What is really important? What touches us today – and will not go away tomorrow? It’s the things that have moved us since human existence: happiness, love, family, partnership, time, stress, loneliness, farewell, grief.
BILD columnist Louis Hagen*, coming from a German-Jewish family, sought answers to the eternal questions of mankind from poets, thinkers and researchers. And found a few answers that are amazingly simple – and yet can enrich our lives.
★★★
You go out – and you are a different person.
Anyone with high blood pressure calms down. Those who are sad can be happy again. And all of this doesn’t cost a penny. The one who supplies it does it for free: nature.
For the first time, researchers around the world have examined what nature does to us. Test areas in Germany were Upper Lusatia, the Black Forest and the Swabian Jura.

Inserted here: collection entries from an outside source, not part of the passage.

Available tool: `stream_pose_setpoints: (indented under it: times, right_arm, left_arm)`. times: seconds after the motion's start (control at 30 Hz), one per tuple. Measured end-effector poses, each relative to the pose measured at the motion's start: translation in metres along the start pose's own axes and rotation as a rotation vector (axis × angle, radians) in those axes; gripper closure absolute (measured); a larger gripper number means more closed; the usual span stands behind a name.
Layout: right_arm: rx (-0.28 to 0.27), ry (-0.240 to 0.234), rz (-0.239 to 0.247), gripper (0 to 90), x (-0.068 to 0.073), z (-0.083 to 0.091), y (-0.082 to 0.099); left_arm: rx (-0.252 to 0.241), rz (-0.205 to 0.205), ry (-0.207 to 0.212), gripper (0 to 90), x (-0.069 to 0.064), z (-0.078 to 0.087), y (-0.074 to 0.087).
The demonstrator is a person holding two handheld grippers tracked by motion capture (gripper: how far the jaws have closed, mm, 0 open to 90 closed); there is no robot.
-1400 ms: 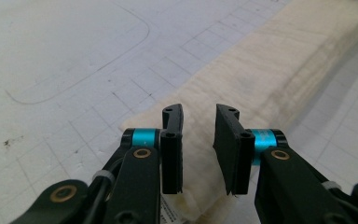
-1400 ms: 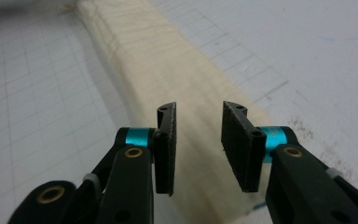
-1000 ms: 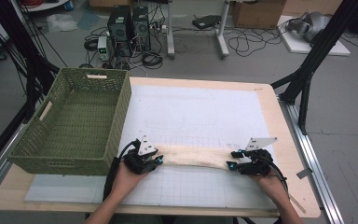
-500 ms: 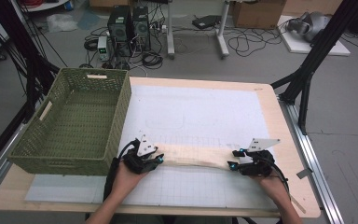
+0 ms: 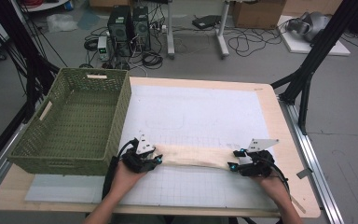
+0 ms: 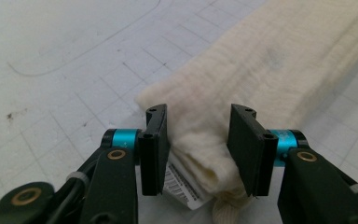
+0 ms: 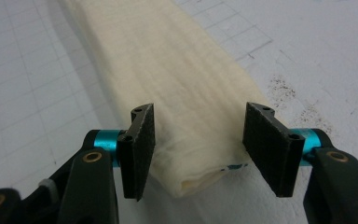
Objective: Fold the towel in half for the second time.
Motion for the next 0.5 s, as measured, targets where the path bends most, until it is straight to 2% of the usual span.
stream_pose_setpoints:
  times: [0.07, 0.17, 0.27, 0.3, 0.5]
  right_arm:
    - [-0.002, -0.002, -0.004, 43.1, 0.0, 0.0, 0.0]
    - [-0.014, 0.0, 0.003, 42.0, 0.001, 0.002, -0.001]
    - [-0.059, -0.012, -0.008, 41.1, -0.001, 0.005, -0.005]
    - [-0.066, -0.013, -0.009, 40.9, -0.002, 0.005, -0.006]
    - [-0.022, -0.018, 0.01, 39.9, -0.004, -0.002, -0.007]
  left_arm:
    - [0.001, -0.003, -0.004, 56.8, 0.0, 0.001, -0.001]
    - [-0.052, -0.011, 0.0, 57.0, -0.001, 0.007, -0.006]
    - [-0.127, -0.025, -0.004, 58.6, 0.0, 0.012, -0.013]
    - [-0.129, -0.027, 0.0, 58.7, 0.001, 0.011, -0.015]
    - [-0.008, -0.026, 0.034, 57.4, 0.002, 0.0, -0.011]
Point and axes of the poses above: each handheld gripper's, and its own axes: z roughly backward along the jaws, y roughly out of its underside, x roughly to its left, the point moved 1 cm from there along -z, roughly forward along the jaws, and after that the axes turned 1 degree about y, right-handed, at the moved point
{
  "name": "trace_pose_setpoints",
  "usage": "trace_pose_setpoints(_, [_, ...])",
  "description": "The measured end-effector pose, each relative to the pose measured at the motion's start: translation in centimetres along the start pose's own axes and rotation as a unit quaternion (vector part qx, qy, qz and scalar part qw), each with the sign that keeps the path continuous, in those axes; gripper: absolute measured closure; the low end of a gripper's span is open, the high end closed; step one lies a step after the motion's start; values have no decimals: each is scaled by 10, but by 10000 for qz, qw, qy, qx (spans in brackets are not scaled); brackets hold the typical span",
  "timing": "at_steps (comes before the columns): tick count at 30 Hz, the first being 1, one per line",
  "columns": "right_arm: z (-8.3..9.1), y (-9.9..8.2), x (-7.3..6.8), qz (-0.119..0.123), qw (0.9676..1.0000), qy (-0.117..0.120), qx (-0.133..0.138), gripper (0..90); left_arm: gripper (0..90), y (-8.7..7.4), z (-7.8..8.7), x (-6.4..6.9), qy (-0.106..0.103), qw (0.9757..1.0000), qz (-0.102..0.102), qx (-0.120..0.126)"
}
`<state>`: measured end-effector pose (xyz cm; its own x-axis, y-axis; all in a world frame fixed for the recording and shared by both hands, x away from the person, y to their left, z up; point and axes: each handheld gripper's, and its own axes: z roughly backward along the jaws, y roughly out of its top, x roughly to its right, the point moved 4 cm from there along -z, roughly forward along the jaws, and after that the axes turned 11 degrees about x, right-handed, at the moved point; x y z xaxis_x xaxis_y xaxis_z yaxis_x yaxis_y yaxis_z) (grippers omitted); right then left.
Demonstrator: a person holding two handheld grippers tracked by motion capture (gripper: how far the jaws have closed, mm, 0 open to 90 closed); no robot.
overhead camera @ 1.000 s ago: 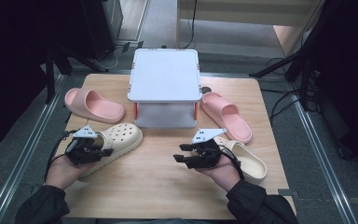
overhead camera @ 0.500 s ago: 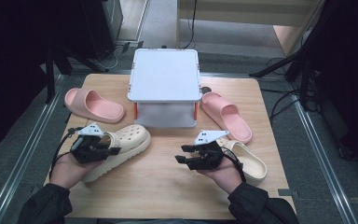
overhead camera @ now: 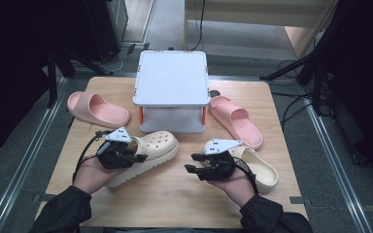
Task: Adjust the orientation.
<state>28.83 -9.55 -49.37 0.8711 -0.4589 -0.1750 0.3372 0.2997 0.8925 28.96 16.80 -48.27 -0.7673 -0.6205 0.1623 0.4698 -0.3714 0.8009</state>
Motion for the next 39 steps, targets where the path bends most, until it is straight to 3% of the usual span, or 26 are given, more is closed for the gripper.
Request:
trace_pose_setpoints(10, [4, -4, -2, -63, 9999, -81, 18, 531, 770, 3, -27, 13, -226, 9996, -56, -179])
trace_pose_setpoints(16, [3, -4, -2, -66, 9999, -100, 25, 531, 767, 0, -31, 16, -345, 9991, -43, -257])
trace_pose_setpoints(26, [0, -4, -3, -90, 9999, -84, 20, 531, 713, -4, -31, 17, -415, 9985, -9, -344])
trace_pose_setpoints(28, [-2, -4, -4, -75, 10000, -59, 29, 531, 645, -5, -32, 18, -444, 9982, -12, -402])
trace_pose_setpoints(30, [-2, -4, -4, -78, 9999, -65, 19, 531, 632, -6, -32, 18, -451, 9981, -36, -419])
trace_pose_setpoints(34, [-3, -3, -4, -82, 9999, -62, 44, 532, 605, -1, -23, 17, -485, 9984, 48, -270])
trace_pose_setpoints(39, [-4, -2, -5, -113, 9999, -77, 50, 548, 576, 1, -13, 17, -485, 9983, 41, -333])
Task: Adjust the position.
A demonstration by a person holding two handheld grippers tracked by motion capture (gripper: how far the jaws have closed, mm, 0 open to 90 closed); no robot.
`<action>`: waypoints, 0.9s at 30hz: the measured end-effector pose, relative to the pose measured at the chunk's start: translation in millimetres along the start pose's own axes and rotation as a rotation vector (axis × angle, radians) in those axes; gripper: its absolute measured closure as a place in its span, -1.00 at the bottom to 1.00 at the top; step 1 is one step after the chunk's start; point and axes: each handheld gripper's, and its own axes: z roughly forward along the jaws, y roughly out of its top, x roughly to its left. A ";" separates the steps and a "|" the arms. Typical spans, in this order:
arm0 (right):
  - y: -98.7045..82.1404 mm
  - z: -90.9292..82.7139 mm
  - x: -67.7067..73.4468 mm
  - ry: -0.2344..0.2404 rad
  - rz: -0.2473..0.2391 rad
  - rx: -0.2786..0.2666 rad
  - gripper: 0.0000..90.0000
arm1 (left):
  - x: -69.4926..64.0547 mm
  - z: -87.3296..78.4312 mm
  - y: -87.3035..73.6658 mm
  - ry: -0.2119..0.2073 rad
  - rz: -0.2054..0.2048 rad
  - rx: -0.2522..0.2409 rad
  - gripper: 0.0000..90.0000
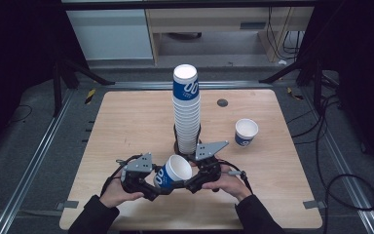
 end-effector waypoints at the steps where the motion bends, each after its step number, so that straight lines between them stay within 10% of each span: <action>1: 0.4 -0.2 0.4 -0.006 -0.006 0.002 -0.64 | 0.3 0.3 -0.3 -0.002 -0.003 0.004 -0.42; 11: 11.5 -28.4 -1.4 -0.150 -0.046 -0.013 -0.64 | 10.6 -4.4 -8.7 0.063 -0.049 0.030 -0.58; 27: 9.5 -70.2 -14.3 -0.462 0.016 0.065 -0.64 | 37.6 -25.2 -23.9 0.310 -0.226 -0.015 -0.65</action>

Result: Nature makes people friendlier, happier and warmer. It promotes well-being and creativity. Nature is equated with vastness, clarity and freedom. Nature connects generations. Nature is “bigger than oneself”.
I was so obsessed with nature that I lay down in a wet potato field to smell the soil – face down. And I wanted to know: how does the damp forest floor feel after it has rained for days. I rubbed my hands with it. Nature changes you. I was a grown man then, but I felt like a kid again.
“In the smallest things, nature shows her greatest wonders,” wrote the famous Swedish naturalist Carl von Linné (1707-1778). And the French painter Henri Matisse (1869-1954) noted: “There are always flowers for those who want to see them.”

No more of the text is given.